The thing about the internet is that it sure makes suicide more dramatic. I rather think I wrote a fine suicide note all things considered. Made a fine attempt too. (see post if you want to)
I may have chronic pain but I am not depressed. Sometimes we handle the pain and sometimes it handles us. Sometimes it is easier not to think about it so it is not so real and endless. Sometimes while I am at work and that pain is arching through me I feel like weeping and have to choke back sobs…. is that depression or is that simply a reaction to being in pain and trying not to show it? Does it really matter? Is my invisible disability not as worthy as a visible disability or more known illness? Hell, after all this time enduring is this even surprising or is it simply inevitable?
I got caught in one of those dangerous moments. Where I am not upset but I can’t imagine or conceive of living a moment more of that agony. A very dangerous moment because it is easy to just do it then… and that is that… no second choices if you make the wrong choice in that small moment.
I had had a migraine since that Friday and it was a brutal one. I went to work because frankly, work was not giving me any choices in the matter. The pain became so intense I could not sleep, which meant that migraine continued through the weekend. Usually, I get a sense of profound relief when the weekend comes because even if I am in pain I have no demands placed on me and no facade to uphold (thus the lack of a social life). This time, however, I was tired, I just could not sleep and the pain continued. I had been stressed out about work and how they were not handling my invisible disability, thus proving the ‘invisible’ part.
So that week was bad from the get-go. I was so drained I thought to myself why not take a lot of sleeping pills, which I know will not kill me, but if I was lucky I would get a nice coma. I may not be able to call in sick for a migraine… but surely a coma would count? I called in sick Wednesday because the pain was making me frantic… however just calling in sick and knowing I would have to deal with the consequences of that on my return was difficult to handle. Having taken all those sleeping pills, well I slept on in till 3pm and missed another day of work thus tripling my distress on having to handle that.
That night having taken just my one sleeping pill, but being in too much pain to sleep I got up… that being my mistake right there… what can you do when you are in so much pain, can’t get rid of it, can’t sleep and have to get up and go to work in the morning? Well, apparently you try to kill yourself. I don’t remember all that clearly. Just that I could not go to work and I knew work would not let me not go to work. I was too calm… maybe numb. Nothing much mattered at that point except ending that pain.
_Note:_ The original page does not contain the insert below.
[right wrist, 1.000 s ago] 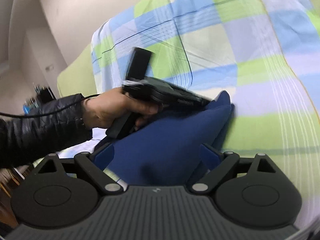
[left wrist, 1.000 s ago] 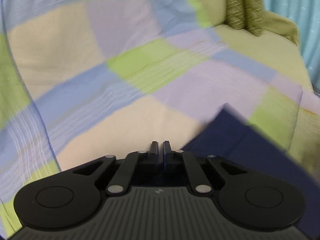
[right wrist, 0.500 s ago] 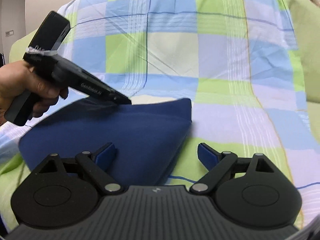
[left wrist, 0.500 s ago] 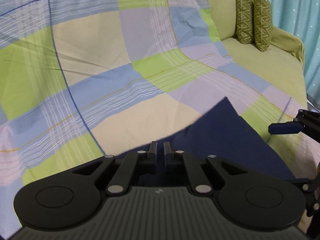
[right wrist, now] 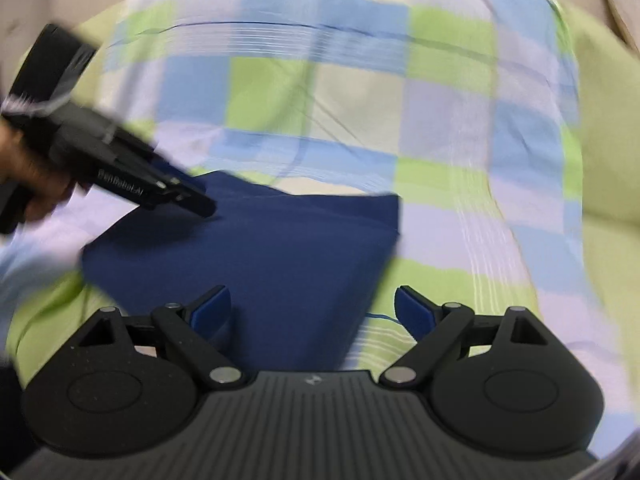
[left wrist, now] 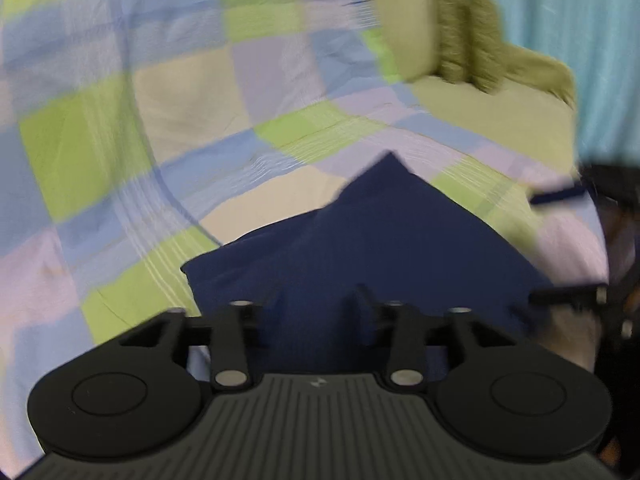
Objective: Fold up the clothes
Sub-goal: 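Grasp the folded top's end with both grippers side by side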
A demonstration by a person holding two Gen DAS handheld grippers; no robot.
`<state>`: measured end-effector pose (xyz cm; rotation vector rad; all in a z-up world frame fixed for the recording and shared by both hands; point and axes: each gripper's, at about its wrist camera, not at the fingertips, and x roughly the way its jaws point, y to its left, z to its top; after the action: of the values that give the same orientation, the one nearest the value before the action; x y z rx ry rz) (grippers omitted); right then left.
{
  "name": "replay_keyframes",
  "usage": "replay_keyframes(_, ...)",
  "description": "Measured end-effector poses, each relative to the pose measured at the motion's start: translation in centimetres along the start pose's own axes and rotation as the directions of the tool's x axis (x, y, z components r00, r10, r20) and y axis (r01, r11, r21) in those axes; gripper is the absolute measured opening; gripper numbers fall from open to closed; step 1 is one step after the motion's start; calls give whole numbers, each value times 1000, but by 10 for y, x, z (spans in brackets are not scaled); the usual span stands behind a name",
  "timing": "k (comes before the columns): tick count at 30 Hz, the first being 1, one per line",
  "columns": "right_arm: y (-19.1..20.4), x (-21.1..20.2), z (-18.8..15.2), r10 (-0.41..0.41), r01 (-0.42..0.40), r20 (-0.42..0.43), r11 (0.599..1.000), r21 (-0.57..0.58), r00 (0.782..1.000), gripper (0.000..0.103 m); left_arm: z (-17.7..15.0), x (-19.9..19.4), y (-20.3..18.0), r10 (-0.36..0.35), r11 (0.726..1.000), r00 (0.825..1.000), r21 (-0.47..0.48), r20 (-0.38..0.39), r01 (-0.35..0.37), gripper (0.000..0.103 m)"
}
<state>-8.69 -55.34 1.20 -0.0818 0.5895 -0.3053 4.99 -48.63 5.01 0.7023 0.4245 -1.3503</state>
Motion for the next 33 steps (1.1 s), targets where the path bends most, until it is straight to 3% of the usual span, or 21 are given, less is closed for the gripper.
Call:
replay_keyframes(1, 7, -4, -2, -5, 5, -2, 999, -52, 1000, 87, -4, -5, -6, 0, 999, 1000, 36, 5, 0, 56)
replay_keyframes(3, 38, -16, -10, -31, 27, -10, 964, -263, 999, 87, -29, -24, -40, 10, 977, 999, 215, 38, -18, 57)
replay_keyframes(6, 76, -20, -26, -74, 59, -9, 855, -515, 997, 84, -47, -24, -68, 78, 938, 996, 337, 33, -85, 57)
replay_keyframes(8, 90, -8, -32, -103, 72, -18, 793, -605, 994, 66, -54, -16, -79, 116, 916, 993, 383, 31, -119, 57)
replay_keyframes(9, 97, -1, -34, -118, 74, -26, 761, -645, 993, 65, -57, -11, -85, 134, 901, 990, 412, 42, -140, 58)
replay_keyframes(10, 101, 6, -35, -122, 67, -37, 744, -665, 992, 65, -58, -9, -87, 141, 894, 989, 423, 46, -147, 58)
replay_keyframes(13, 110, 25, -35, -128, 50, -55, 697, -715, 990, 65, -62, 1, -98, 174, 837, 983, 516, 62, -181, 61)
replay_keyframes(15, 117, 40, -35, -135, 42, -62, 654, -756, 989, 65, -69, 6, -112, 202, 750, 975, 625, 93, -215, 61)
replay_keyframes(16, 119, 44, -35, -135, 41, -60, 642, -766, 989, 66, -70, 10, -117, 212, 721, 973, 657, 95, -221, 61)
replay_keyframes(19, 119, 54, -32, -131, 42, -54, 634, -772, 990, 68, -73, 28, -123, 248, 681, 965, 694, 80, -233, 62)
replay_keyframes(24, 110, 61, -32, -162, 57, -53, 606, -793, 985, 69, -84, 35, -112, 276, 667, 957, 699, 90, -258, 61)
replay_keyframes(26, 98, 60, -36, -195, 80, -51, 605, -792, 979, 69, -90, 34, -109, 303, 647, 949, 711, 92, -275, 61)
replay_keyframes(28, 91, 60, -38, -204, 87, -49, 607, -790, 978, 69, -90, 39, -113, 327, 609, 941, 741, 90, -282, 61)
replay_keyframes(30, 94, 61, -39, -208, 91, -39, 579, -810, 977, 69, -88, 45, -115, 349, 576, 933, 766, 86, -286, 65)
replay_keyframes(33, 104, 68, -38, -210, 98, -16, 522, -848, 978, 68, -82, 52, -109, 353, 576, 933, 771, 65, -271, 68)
It was like my brain had come to this inevitable conclusion that I had no will or desire to resist. Stuck in that moment of pain that clouds out everything else eliminate all other possibilities. And I gave in to its demands. And it was so easy to take that knife and make that pain end all the pain. And as I was bleeding I was thinking there it goes… finally I did something to finish it. Fortunately, my brother woke up and found me, took me to the hospital and that is that.
I am not depressed, which sounds insane to say after such an attempt. I am just living in a lot of pain, trying to do what I should be doing and that can be too much for the best of us. So I survived. I have no intentions of trying again. Normally I would never consider such a final act that would cause so much pain to the people I love… but the power of that moment and that agony that seemed like it would stretch to eternity had me it’s it grip. Never underestimate the power of pain and its ability to take you out of the moment, until you are lost in it.
So I feel fine now. My wrists are a constant reminder of what I attempted. And I freaked out my entire family. And this all seems so extreme to have done such a thing because I could not imagine being able to work the next day or face the guilt of not working. Work is not worth it, people tell me. But work had power over me. The power to make me think I was failing. To make me feel guilty for being in too much pain to work. To make me worried I would lose my job and the guilt that would cause. To make me feel ashamed for being in pain, for being ill for not being up to par. What can I say? People don’t think clearly when they are in pain. I don’t know why my workplace would think I would endure that torment silently forever… something had to break, kinda wish it had not been me… I had a nice facade going on there.